Metalli, que donó los derechos de autor a la obra del padre Pepe, y que desde hace 7 años fijó ahí su residencia para acompañarlo en esa tarea, narró a Télam los cambios que se fueron produciendo a lo largo de esos años.

“Fue testigo de muchos cambios para dar respuesta a las necesidades de la gente en alimentación, educación, formación profesional, deporte, contención... pero el cambio más impresionante es una confianza nueva en sí mismos, que hace que esta gente mire al futuro con nuevos ojos”.

¿Qué es lo que más afecta a los barrios vulnerables durante la pandemia: el miedo, la salud, el sustento diario, el trabajo? preguntó Télam.

“Todo eso está conectado estrechamente, porque hay miedo indudablemente. Hay problemas de salud serios que ya existían, y a los que ahora se suma la pandemia. Tan es así, que justo en estos días los curas hicieron una declaración sobre la necesidad de tener ambulancias en las villas y barrios populares”, sumado “al gran problema de sustento diario, y un problema crónico de trabajo que la cuarentena puso en luz”, señaló.

“Hay albañiles, empleadas domésticas, empleados públicos, algún trabajador del sector del transporte y muchos otros que ya no tienen trabajo y viven de changas.

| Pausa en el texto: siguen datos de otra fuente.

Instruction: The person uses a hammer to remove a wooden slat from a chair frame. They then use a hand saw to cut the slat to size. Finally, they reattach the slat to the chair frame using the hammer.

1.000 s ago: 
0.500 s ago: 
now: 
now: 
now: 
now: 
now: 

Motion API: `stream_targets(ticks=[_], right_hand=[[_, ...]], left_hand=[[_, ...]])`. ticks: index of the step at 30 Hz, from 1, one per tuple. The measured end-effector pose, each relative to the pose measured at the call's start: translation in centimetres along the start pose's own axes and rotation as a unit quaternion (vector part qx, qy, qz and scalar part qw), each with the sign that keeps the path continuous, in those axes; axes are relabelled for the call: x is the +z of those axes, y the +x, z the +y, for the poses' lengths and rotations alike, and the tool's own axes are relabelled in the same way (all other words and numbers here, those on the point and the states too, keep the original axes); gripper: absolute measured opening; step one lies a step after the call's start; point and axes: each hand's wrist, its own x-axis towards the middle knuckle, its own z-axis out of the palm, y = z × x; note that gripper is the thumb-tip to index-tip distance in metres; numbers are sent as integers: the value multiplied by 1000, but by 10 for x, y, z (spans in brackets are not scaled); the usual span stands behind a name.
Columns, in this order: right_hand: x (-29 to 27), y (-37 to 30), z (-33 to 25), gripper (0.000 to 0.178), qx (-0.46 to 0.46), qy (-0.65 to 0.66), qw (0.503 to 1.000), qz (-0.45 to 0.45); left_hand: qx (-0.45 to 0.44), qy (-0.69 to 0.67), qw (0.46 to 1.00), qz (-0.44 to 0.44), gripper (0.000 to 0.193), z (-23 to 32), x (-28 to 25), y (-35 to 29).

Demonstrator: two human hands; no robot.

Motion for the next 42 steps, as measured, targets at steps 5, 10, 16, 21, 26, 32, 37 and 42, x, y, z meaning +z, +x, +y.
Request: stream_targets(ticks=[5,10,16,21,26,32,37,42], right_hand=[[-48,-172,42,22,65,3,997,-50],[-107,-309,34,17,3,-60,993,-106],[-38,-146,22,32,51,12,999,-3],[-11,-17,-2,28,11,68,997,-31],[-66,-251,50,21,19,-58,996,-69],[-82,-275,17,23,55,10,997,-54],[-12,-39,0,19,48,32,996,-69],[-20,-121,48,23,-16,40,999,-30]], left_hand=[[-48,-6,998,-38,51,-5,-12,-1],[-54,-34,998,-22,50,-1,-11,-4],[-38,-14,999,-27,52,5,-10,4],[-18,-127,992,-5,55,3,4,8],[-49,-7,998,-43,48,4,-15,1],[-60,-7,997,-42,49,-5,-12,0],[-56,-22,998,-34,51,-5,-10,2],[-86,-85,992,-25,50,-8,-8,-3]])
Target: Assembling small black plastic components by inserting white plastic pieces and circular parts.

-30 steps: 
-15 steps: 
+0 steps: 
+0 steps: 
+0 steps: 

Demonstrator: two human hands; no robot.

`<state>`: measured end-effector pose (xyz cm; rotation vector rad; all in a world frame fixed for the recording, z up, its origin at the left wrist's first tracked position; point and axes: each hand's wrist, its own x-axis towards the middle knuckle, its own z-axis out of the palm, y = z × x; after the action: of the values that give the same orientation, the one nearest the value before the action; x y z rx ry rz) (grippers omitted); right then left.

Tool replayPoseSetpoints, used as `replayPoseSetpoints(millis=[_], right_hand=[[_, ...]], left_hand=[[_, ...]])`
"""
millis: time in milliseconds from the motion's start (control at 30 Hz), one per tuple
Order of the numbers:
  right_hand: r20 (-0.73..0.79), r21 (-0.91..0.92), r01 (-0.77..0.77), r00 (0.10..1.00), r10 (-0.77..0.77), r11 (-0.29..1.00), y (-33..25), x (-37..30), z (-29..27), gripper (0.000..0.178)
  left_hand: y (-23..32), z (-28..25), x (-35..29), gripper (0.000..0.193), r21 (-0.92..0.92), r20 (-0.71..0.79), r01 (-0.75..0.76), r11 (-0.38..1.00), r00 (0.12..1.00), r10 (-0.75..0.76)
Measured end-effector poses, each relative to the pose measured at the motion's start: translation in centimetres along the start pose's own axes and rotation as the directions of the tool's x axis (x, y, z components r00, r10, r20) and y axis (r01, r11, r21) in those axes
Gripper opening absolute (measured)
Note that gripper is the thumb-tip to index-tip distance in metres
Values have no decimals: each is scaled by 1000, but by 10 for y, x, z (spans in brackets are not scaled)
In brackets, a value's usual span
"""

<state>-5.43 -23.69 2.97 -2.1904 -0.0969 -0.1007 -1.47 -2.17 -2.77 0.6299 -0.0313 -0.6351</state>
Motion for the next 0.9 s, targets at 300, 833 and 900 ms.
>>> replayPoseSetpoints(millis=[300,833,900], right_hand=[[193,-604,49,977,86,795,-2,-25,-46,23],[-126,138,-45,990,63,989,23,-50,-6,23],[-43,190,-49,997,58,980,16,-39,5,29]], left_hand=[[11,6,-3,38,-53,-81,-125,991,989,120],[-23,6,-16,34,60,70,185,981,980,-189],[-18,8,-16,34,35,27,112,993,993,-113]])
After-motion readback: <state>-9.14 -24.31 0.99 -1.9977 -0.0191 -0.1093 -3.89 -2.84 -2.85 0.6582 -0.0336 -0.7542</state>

Las raciones de comida que se fueron entregando pasaron de 300 al inicio de la cuarentena, fue subiendo de 500 a 800 y hoy -después de 100 días- más de 2.000. Y seguirán aumentando”, consideró Metalli.

“La economía informal, como se la suele llamar, está paralizada. El microcircuito de compraventa que mantenía con vida a la población se cortó. Comer se convirtió en una angustia cotidiana”, describió.

Metalli espera que su libro active otras acciones concretas de solidaridad: “Lo espero, y tengo ya evidencias positivas en este sentido. El dueño de una carnicería de Campana acaba de mandarme un mensaje que dice: "Estoy en el negocio y no puedo parar de leer y emocionarme. Gracias".

Y las suyas no son solo palabras, porque esta persona nos da mucha carne para las 3.000 personas que el padre Pepe está atendiendo todos los días en los comedores de las villas de León Suarez”, concluyó.